People question why Nottingham's Christmas market was allowed to go ahead as closure confirmed

People in Nottingham have questioned why the city's annual Christmas market was allowed to go ahead as it was cancelled after just one day.

It comes as pictures of huge crowds of people descending on Old Market Square on the first day of the market prompted concern among businesses and individuals.

Nottinghamshire is currently under Tier 3 Covid-19 restrictions - where markets are permitted to continue trading in Tier 3.

The Christmas market was initially called off for one day while an assessment was made.

But a statement last night said: "Following ongoing meetings, including observing strong city centre footfall again, we have made a joint decision not to reopen Nottingham Christmas Market this year."

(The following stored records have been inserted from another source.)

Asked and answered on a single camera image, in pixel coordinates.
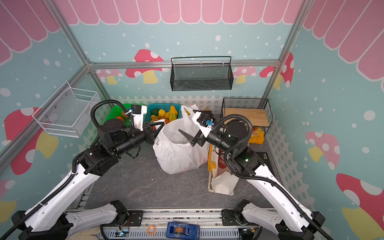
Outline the white plastic grocery bag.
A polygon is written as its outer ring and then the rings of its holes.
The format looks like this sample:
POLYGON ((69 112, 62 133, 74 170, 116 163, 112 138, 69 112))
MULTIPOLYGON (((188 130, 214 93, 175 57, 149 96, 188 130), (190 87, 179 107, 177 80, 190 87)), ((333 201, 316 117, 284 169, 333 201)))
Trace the white plastic grocery bag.
POLYGON ((153 144, 153 149, 158 163, 167 174, 178 174, 196 170, 208 162, 210 144, 192 146, 179 132, 182 130, 194 137, 199 131, 192 117, 197 105, 181 106, 182 118, 174 120, 164 126, 153 144))

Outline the red soda can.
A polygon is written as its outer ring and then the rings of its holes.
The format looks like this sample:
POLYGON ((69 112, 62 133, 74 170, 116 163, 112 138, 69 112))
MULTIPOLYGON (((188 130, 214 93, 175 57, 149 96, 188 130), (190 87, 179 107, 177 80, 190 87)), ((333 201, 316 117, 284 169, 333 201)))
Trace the red soda can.
POLYGON ((219 151, 218 166, 220 169, 226 169, 227 168, 227 164, 224 161, 224 152, 223 151, 219 151))

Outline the white tote bag yellow handles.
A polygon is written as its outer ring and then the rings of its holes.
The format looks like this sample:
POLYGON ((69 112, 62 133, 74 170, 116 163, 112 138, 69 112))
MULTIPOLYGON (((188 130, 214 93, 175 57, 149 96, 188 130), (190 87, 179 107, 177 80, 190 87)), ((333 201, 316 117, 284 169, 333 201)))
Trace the white tote bag yellow handles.
POLYGON ((220 150, 216 150, 213 145, 210 146, 208 158, 208 191, 211 193, 233 196, 239 178, 231 174, 228 166, 226 169, 219 168, 219 151, 220 150))

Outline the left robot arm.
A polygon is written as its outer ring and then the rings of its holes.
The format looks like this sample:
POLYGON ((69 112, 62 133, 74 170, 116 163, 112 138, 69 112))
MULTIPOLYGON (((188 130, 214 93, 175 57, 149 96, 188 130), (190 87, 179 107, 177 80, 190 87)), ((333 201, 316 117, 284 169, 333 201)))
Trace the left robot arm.
POLYGON ((91 145, 76 155, 67 176, 27 211, 17 211, 12 216, 13 226, 1 236, 7 239, 15 230, 21 230, 21 240, 65 240, 88 228, 114 224, 118 227, 129 223, 131 217, 120 201, 112 201, 104 207, 85 211, 73 217, 65 211, 69 205, 92 183, 102 177, 119 162, 122 155, 133 149, 141 150, 141 144, 153 144, 166 125, 165 122, 144 122, 142 105, 126 109, 117 100, 105 100, 95 104, 90 118, 98 135, 91 145), (100 125, 96 111, 103 105, 115 104, 128 116, 130 126, 120 119, 111 119, 100 125))

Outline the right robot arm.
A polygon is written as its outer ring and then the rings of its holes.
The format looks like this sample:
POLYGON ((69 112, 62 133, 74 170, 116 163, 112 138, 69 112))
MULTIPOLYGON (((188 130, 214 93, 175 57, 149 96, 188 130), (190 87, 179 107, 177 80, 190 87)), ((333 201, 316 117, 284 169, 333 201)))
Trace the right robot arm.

The statement added measures had been put in place the ensure the market followed Tier 3 guidance and plans were in place to manage the number of people entering the site at one time and to monitor this, but numbers were "too large to implement these effectively."

It was eventually an increase in people around Old Market Square that led to the early closure on Saturday.

People in the Midlands have reacted to the Christmas market closing on social media.

Susie Savidge wrote: "Should never have opened. You can't see family and friends in their gardens but thousands of people were allowed to not social distance there (on Saturday)."

Jackie Ashurst said: "Well done for closing but should never have opened in the first place - now you have to think about all the traders that have brought stock to sell and have no chance of selling it."

Steven Cave added: "So again a few people spoil it for everyone else. The independent stalls will not be making any money because some people wanted to party."

Lorna Cooper wrote: "I feel sorry for the stall holders but it's the right decision."

And Linda Abson said: "Will never understand why this was given the OK to go ahead when we are under the risk of Covid, never mind what tier people are in."

As well as giving the reasoning behind the closure, the joint statement from Mellors and the city council went on to say: "We know this will be very disappointing for many local people who were looking forward to visiting and for the stallholders, many of them local, for whom this was a vital opportunity to trade in what has been an incredibly difficult year.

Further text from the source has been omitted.